◆ **Exercise**: Reproduce the records below exactly; no pictures.

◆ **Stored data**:
···

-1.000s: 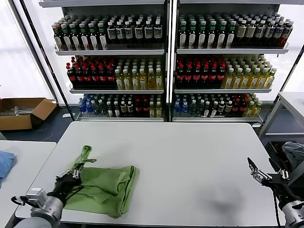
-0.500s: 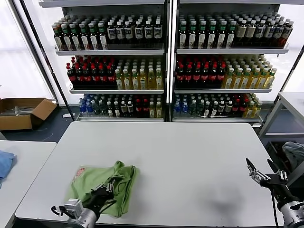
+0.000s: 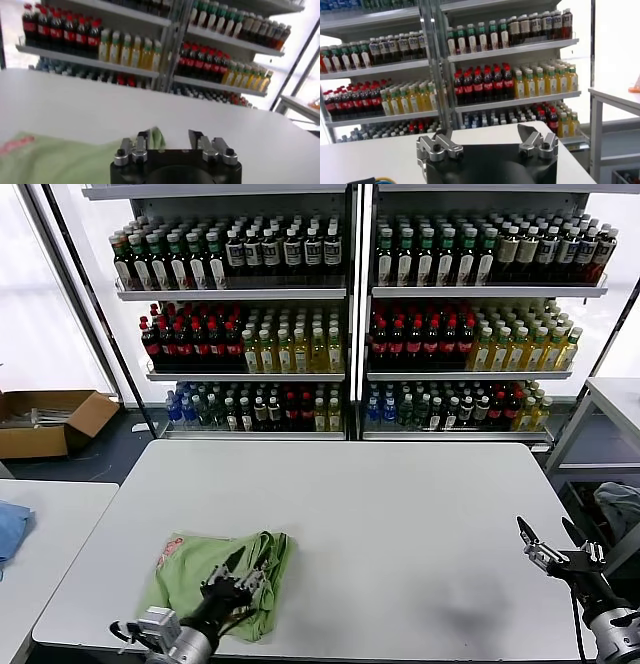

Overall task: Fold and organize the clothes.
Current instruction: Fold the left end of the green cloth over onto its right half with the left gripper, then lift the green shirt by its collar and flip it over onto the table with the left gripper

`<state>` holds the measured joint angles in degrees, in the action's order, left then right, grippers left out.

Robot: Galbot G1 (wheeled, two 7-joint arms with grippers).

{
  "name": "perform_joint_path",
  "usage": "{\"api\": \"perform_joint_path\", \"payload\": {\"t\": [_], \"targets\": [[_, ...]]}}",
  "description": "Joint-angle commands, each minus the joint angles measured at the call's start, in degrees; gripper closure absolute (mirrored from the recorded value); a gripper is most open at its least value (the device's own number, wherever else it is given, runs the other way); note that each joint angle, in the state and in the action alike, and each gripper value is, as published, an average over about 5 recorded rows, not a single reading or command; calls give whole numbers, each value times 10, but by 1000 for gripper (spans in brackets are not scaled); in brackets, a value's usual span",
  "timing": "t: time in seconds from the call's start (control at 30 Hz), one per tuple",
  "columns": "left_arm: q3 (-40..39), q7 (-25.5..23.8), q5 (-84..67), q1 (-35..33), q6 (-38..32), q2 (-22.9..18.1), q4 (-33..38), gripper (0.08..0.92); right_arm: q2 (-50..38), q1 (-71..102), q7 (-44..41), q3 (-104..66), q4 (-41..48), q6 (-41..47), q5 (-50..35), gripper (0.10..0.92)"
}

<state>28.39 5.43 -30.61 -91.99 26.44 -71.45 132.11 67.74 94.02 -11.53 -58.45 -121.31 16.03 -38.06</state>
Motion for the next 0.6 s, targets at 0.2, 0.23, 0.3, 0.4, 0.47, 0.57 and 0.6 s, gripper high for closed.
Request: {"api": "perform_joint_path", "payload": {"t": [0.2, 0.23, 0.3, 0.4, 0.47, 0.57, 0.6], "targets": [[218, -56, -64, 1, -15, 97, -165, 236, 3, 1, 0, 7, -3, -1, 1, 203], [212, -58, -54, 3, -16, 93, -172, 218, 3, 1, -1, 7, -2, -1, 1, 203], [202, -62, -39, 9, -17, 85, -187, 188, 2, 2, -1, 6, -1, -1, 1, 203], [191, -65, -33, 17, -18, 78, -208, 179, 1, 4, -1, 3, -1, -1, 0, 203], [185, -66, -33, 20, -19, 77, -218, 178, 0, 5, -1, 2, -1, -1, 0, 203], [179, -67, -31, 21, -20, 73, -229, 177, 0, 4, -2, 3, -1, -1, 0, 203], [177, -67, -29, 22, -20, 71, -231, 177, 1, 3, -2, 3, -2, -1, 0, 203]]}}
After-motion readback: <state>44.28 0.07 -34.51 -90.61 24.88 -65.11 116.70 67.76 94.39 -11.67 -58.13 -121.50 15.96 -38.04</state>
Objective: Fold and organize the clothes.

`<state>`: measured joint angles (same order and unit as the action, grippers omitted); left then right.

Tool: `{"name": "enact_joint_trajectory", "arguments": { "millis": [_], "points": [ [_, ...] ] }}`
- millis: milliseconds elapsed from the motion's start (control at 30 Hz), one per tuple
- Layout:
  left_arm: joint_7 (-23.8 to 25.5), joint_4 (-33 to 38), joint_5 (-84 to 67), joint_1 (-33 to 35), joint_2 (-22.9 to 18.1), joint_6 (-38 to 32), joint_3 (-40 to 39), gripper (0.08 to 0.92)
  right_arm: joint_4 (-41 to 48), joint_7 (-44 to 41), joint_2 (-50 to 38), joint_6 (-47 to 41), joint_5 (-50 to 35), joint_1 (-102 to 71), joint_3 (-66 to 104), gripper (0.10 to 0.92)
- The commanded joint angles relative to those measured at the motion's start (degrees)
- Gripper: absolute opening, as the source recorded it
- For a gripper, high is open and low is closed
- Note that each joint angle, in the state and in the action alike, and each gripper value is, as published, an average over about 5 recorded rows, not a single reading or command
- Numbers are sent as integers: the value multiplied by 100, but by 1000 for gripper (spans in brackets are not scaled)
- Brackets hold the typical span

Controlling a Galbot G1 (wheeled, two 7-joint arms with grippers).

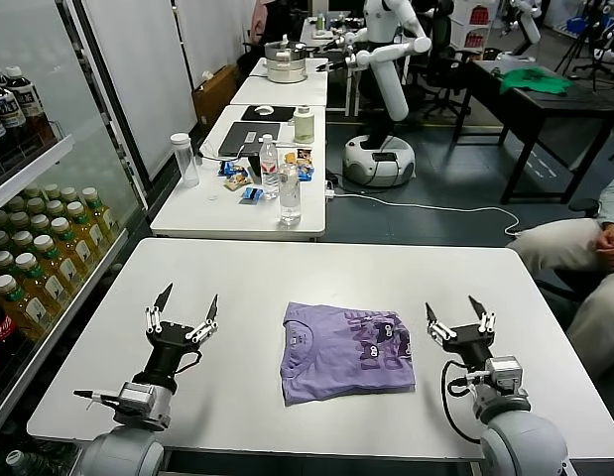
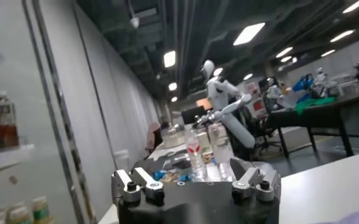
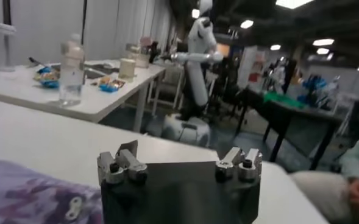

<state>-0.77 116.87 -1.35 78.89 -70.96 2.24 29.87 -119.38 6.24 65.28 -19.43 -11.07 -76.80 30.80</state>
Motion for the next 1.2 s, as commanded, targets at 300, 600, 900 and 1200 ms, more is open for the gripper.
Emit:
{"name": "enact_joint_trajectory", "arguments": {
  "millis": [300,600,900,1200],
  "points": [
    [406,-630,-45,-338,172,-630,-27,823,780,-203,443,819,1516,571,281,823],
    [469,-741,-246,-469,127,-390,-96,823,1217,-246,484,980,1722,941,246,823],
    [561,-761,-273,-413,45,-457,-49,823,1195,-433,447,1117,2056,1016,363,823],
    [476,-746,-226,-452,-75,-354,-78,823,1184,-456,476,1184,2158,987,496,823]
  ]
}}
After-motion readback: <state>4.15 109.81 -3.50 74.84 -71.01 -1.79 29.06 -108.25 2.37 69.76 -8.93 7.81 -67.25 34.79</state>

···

◆ **Answer to the problem**:
-1.000s: 
-0.500s: 
+0.000s: 

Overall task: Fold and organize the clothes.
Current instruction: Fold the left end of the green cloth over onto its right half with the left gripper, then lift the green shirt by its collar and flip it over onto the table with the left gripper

`<state>` holds the measured joint angles in degrees, in the action's order, left then right, grippers left out.

Robot: Galbot G1 (wheeled, two 7-joint arms with grippers).

{
  "name": "perform_joint_path",
  "usage": "{\"api\": \"perform_joint_path\", \"payload\": {\"t\": [_], \"targets\": [[_, ...]]}}",
  "description": "Joint-angle commands, each minus the joint angles measured at the call's start, in degrees; gripper closure absolute (mirrored from the recorded value); a gripper is most open at its least value (the device's own number, wherever else it is given, runs the other way); note that each joint angle, in the state and in the action alike, and each gripper value is, as published, an average over about 5 recorded rows, not a single reading or command; calls give whole numbers, each value times 10, but by 1000 for gripper (spans in brackets are not scaled); in brackets, a value's usual span",
  "timing": "t: time in seconds from the call's start (control at 30 Hz), one per tuple",
  "columns": "left_arm: q3 (-40..39), q7 (-25.5..23.8), q5 (-84..67), q1 (-35..33), q6 (-38..32), q2 (-22.9..18.1), q4 (-33..38), gripper (0.08..0.92); right_arm: q2 (-50..38), q1 (-71..102), q7 (-44..41), q3 (-104..66), q4 (-41..48), q6 (-41..47), q5 (-50..35), gripper (0.10..0.92)"
}

<state>28.39 5.43 -30.61 -91.99 26.44 -71.45 132.11 67.74 94.02 -11.53 -58.45 -121.31 16.03 -38.06</state>
Motion for the next 0.6 s, targets at 0.2, 0.23, 0.3, 0.4, 0.47, 0.57 and 0.6 s, gripper high for closed.
Request: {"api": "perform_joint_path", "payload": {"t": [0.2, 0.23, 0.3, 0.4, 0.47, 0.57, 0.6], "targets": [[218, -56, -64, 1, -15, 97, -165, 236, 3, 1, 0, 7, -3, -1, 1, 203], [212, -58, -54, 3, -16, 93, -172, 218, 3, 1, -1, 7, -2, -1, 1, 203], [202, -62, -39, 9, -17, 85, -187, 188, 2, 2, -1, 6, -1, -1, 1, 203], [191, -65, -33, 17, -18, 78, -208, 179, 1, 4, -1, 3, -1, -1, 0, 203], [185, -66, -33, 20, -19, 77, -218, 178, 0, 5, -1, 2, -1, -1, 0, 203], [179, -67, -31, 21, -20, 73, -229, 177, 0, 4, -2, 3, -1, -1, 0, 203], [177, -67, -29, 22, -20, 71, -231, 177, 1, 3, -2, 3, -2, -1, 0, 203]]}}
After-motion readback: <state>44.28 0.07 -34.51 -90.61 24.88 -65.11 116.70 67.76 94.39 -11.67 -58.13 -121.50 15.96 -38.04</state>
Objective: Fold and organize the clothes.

`<state>`: measured joint angles (same order and unit as the action, grippers omitted); left then right.

Tool: `{"name": "enact_joint_trajectory", "arguments": { "millis": [_], "points": [ [_, ...] ] }}`
- millis: milliseconds elapsed from the motion's start (control at 30 Hz), one per tuple
- Layout:
  left_arm: joint_7 (-23.8 to 25.5), joint_4 (-33 to 38), joint_5 (-84 to 67), joint_1 (-33 to 35), joint_2 (-22.9 to 18.1), joint_6 (-38 to 32), joint_3 (-40 to 39), gripper (0.08 to 0.92)
  right_arm: joint_4 (-41 to 48), joint_7 (-44 to 41), joint_2 (-50 to 38), joint_6 (-47 to 41), joint_5 (-50 to 35), joint_1 (-102 to 71), joint_3 (-66 to 104), gripper (0.10 to 0.92)
- The commanded joint angles relative to those measured at the motion's start (degrees)
- Gripper: absolute opening, as the source recorded it
- For a gripper, high is open and low is closed
- Note that each joint angle, in the state and in the action alike, and each gripper value is, as published, an average over about 5 recorded rows, not a single reading or command
- Numbers are sent as integers: the value multiplied by 100, but by 1000 for gripper (spans in brackets are not scaled)
- Brackets hold the typical span

Controlling a Galbot G1 (wheeled, two 7-joint arms with grippers).


<state>-0.77 116.87 -1.35 78.89 -70.96 2.24 29.87 -119.38 6.24 65.28 -19.43 -11.07 -76.80 30.80</state>
Motion for the next 1.2 s, as commanded, targets at 300, 600, 900 and 1200 ms, more is open for the gripper.
Emit:
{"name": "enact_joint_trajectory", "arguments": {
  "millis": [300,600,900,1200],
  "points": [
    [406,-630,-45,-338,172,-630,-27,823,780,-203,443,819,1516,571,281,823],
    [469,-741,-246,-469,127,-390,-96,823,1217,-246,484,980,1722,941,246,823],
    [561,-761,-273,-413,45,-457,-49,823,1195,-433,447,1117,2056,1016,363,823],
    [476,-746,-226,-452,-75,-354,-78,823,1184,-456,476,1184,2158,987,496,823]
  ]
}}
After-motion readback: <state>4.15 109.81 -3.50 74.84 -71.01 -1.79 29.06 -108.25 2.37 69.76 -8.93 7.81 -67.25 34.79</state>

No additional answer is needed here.